* [What you should do]:
Take the entries below and print only the lines from the one with "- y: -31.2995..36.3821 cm" through the one with "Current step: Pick", exactly as they stand, both ends included.
START Data for this exercise
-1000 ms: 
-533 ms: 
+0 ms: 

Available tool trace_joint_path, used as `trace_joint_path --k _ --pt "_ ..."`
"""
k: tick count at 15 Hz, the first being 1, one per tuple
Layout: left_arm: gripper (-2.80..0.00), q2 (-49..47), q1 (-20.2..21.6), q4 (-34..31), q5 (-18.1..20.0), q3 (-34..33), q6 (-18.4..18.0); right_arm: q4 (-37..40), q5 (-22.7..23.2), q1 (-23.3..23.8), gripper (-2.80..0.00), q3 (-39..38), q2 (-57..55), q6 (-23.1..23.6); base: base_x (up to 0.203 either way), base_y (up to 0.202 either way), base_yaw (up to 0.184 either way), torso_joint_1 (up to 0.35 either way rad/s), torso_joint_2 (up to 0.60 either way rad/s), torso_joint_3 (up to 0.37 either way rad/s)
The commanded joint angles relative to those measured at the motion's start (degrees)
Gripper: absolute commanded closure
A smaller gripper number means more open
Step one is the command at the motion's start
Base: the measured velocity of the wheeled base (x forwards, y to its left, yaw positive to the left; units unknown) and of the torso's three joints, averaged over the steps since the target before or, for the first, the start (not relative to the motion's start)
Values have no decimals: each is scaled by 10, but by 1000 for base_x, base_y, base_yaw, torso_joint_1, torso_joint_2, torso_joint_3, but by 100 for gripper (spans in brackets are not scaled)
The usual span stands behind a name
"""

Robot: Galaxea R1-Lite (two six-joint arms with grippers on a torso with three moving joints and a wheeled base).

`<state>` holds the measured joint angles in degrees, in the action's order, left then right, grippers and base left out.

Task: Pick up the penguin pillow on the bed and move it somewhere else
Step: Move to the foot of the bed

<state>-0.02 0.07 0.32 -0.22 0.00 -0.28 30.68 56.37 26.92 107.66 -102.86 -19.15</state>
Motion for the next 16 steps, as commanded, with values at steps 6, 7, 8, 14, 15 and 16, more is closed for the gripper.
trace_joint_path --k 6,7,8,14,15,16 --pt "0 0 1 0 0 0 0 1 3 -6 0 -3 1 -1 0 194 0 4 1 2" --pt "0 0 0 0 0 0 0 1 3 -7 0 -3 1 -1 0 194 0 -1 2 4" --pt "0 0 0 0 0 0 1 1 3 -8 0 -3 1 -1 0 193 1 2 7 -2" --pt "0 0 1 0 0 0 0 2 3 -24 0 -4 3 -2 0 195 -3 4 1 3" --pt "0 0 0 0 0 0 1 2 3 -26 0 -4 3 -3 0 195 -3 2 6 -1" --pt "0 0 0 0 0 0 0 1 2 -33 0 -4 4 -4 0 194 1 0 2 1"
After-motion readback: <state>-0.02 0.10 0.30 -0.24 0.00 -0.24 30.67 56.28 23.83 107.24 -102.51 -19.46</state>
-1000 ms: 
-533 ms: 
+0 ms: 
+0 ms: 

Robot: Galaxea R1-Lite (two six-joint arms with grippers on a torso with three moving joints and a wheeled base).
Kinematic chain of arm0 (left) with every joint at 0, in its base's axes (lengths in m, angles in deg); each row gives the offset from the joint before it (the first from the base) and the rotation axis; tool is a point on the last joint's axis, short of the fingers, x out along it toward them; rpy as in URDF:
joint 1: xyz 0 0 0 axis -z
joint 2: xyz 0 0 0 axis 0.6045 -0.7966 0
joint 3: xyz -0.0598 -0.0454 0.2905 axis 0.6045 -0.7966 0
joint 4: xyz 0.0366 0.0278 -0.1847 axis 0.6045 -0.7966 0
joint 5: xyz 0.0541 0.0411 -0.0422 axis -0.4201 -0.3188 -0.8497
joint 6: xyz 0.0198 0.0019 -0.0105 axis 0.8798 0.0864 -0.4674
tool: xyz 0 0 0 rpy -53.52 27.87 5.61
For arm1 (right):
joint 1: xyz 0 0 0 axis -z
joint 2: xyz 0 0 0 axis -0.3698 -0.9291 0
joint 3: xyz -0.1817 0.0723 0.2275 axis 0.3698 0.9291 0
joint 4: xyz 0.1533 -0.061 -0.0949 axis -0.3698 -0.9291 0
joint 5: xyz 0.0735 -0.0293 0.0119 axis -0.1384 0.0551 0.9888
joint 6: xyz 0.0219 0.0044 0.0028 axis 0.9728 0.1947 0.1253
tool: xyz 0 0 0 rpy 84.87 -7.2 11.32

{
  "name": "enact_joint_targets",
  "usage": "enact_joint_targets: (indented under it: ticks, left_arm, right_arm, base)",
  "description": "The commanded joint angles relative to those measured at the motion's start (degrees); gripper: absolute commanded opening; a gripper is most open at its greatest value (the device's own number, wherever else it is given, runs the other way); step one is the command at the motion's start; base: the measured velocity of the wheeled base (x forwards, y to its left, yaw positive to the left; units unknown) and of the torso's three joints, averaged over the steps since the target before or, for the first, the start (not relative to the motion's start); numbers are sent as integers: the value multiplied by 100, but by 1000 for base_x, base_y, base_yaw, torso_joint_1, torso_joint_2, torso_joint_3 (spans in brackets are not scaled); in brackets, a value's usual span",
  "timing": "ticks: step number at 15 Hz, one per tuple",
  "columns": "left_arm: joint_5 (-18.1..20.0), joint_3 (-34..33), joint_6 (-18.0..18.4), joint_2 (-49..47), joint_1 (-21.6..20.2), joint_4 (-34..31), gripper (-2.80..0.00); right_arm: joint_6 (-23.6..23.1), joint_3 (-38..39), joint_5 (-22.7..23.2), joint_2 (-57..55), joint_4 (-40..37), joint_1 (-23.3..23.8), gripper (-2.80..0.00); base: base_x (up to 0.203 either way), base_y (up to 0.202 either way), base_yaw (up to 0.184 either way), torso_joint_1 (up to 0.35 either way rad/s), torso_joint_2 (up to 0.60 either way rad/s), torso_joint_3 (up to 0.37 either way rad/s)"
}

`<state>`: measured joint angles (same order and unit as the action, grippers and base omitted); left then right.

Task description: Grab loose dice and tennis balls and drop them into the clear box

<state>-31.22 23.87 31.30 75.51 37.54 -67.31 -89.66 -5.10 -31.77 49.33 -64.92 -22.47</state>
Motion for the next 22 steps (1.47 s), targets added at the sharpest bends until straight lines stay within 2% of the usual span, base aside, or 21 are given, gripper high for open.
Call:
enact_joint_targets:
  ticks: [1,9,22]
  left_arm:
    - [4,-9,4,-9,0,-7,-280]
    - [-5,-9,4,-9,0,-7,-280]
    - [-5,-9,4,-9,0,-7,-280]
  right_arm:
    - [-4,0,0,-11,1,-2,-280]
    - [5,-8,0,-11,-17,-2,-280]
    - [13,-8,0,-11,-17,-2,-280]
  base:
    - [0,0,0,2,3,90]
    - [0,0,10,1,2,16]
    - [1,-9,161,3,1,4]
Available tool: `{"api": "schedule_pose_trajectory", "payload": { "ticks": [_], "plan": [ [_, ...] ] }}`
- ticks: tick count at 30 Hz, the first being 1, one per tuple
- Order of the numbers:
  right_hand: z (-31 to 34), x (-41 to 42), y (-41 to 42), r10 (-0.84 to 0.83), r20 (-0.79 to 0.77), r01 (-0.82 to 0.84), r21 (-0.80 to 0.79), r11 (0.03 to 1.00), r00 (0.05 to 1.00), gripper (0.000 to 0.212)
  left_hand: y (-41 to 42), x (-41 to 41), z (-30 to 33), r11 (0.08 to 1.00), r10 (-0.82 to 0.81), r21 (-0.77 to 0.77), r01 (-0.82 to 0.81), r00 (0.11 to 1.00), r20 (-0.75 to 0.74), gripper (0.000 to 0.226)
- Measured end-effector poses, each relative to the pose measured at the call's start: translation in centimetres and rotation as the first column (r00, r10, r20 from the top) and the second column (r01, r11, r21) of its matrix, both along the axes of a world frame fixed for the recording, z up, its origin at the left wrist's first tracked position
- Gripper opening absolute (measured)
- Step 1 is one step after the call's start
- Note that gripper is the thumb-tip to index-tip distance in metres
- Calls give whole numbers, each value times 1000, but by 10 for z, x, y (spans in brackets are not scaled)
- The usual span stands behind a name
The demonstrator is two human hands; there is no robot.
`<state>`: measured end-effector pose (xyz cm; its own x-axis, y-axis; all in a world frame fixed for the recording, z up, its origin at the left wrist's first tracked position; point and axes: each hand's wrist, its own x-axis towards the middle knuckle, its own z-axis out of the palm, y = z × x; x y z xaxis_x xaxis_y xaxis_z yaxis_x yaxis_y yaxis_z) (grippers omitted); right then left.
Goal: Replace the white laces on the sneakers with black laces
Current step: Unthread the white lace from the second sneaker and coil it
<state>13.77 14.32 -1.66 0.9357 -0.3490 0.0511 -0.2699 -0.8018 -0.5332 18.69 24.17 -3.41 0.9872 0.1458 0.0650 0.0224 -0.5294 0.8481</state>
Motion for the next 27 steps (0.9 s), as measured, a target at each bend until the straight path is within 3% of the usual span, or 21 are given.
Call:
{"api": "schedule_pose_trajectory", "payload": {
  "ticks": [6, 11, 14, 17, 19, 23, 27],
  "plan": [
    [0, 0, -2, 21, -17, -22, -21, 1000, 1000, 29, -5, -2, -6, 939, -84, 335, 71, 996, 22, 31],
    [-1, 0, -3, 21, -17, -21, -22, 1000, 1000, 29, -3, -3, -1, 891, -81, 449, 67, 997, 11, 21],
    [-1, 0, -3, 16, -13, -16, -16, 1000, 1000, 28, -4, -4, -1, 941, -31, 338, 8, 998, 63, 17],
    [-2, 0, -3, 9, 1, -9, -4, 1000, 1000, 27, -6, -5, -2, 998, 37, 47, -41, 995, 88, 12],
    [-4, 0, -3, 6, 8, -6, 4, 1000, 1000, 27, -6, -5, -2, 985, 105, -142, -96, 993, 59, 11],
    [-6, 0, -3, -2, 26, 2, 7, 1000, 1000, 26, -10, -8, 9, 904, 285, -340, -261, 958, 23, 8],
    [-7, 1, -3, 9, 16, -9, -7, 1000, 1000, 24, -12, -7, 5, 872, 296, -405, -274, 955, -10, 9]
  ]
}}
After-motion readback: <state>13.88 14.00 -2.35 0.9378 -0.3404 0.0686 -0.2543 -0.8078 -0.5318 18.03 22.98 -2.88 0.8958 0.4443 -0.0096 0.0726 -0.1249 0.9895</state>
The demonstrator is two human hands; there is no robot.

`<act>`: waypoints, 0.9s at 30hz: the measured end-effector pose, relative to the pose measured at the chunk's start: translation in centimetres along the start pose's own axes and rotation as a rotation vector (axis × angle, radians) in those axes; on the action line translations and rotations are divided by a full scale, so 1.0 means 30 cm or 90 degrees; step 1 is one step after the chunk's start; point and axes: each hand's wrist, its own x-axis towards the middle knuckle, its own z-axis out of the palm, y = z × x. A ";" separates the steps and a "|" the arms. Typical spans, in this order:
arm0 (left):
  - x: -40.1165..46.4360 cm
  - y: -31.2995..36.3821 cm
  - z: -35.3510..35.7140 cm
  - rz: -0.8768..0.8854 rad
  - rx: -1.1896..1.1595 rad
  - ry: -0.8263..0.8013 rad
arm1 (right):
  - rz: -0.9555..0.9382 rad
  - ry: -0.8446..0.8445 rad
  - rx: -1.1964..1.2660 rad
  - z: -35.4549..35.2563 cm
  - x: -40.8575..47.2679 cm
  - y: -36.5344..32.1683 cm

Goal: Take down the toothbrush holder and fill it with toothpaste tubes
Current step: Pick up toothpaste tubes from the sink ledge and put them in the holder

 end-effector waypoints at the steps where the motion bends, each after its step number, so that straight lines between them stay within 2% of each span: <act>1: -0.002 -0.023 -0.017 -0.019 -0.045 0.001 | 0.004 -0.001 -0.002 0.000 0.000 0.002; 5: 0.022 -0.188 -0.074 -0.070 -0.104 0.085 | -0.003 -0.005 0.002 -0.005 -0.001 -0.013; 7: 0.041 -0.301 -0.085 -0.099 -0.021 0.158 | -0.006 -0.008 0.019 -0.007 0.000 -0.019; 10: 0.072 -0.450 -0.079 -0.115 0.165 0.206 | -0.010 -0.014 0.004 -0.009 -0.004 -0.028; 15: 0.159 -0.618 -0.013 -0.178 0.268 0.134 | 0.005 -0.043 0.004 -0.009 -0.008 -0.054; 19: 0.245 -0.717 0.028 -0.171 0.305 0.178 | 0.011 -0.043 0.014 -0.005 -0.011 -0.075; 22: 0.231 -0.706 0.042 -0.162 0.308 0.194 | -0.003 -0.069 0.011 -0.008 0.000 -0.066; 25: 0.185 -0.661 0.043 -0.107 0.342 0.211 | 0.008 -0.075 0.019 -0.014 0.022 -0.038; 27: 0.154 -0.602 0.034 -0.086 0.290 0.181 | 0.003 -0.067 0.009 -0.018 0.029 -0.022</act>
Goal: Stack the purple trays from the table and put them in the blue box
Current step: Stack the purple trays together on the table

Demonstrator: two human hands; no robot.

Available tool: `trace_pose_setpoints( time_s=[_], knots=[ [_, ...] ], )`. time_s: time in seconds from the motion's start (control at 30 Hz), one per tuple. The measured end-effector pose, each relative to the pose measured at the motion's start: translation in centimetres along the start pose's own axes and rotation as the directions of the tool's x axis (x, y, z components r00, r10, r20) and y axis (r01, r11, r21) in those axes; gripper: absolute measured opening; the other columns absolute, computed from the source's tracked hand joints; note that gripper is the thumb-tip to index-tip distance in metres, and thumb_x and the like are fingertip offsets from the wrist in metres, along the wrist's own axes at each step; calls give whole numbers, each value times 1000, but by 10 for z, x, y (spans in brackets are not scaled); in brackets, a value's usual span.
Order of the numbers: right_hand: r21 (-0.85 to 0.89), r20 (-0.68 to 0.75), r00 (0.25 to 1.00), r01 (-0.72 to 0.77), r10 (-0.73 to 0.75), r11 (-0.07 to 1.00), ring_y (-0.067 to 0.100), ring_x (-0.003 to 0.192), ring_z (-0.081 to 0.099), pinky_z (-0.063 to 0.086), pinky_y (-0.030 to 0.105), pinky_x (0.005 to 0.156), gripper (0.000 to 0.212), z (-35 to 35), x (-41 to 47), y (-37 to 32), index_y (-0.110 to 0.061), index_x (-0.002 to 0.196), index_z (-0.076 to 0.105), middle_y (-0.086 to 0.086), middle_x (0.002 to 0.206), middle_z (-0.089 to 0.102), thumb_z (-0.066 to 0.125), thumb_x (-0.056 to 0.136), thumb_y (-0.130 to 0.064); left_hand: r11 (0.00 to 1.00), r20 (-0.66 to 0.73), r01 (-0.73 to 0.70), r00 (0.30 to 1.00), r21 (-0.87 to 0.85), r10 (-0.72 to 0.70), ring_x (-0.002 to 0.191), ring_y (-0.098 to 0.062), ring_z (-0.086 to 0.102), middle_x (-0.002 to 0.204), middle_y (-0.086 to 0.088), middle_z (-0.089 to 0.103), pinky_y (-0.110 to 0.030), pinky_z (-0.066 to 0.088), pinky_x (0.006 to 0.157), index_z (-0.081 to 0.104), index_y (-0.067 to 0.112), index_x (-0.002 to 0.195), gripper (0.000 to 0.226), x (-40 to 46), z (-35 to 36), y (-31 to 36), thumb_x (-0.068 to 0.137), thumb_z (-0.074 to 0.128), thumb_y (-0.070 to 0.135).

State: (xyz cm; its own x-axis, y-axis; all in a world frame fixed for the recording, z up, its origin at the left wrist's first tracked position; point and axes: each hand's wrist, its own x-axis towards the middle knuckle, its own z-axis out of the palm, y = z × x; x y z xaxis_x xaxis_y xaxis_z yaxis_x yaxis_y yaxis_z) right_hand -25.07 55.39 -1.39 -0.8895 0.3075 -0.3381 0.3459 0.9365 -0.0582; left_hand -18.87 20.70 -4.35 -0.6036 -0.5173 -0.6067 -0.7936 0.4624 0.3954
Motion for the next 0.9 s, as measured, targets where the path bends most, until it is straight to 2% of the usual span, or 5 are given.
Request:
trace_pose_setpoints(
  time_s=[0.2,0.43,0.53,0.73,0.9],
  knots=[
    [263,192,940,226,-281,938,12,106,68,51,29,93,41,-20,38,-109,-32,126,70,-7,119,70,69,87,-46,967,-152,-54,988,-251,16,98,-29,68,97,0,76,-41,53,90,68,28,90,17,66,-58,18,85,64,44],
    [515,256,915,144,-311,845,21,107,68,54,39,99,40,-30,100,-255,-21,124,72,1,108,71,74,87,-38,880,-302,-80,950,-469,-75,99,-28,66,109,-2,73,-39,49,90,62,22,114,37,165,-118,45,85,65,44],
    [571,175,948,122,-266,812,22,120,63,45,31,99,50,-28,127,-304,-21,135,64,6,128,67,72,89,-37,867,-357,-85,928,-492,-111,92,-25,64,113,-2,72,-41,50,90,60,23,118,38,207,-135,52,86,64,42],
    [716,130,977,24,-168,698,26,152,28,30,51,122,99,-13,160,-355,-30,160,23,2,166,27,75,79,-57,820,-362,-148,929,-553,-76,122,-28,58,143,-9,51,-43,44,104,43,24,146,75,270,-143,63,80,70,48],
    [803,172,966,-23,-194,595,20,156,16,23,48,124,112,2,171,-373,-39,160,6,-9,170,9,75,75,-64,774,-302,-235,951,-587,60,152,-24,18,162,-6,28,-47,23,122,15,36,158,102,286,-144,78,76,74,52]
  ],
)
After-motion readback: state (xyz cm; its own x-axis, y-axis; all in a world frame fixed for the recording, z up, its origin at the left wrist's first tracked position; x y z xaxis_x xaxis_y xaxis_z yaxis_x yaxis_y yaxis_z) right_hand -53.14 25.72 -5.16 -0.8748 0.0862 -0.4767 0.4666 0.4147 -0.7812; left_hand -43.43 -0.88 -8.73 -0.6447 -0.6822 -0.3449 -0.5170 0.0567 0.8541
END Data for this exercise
* [Answer space]:
  - y: -31.2995..36.3821 cm
  - z: -35.3510..35.7140 cm
  - rz: -0.8768..0.8854 rad
  - rx: -1.1896..1.1595 rad
  - ry: -0.8263..0.8013 rad
arm1 (right):
  - rz: -0.9555..0.9382 rad
  - ry: -0.8446..0.8445 rad
  - rx: -1.1964..1.2660 rad
  - z: -35.4549..35.2563 cm
  - x: -40.8575..47.2679 cm
  - y: -36.5344..32.1683 cm

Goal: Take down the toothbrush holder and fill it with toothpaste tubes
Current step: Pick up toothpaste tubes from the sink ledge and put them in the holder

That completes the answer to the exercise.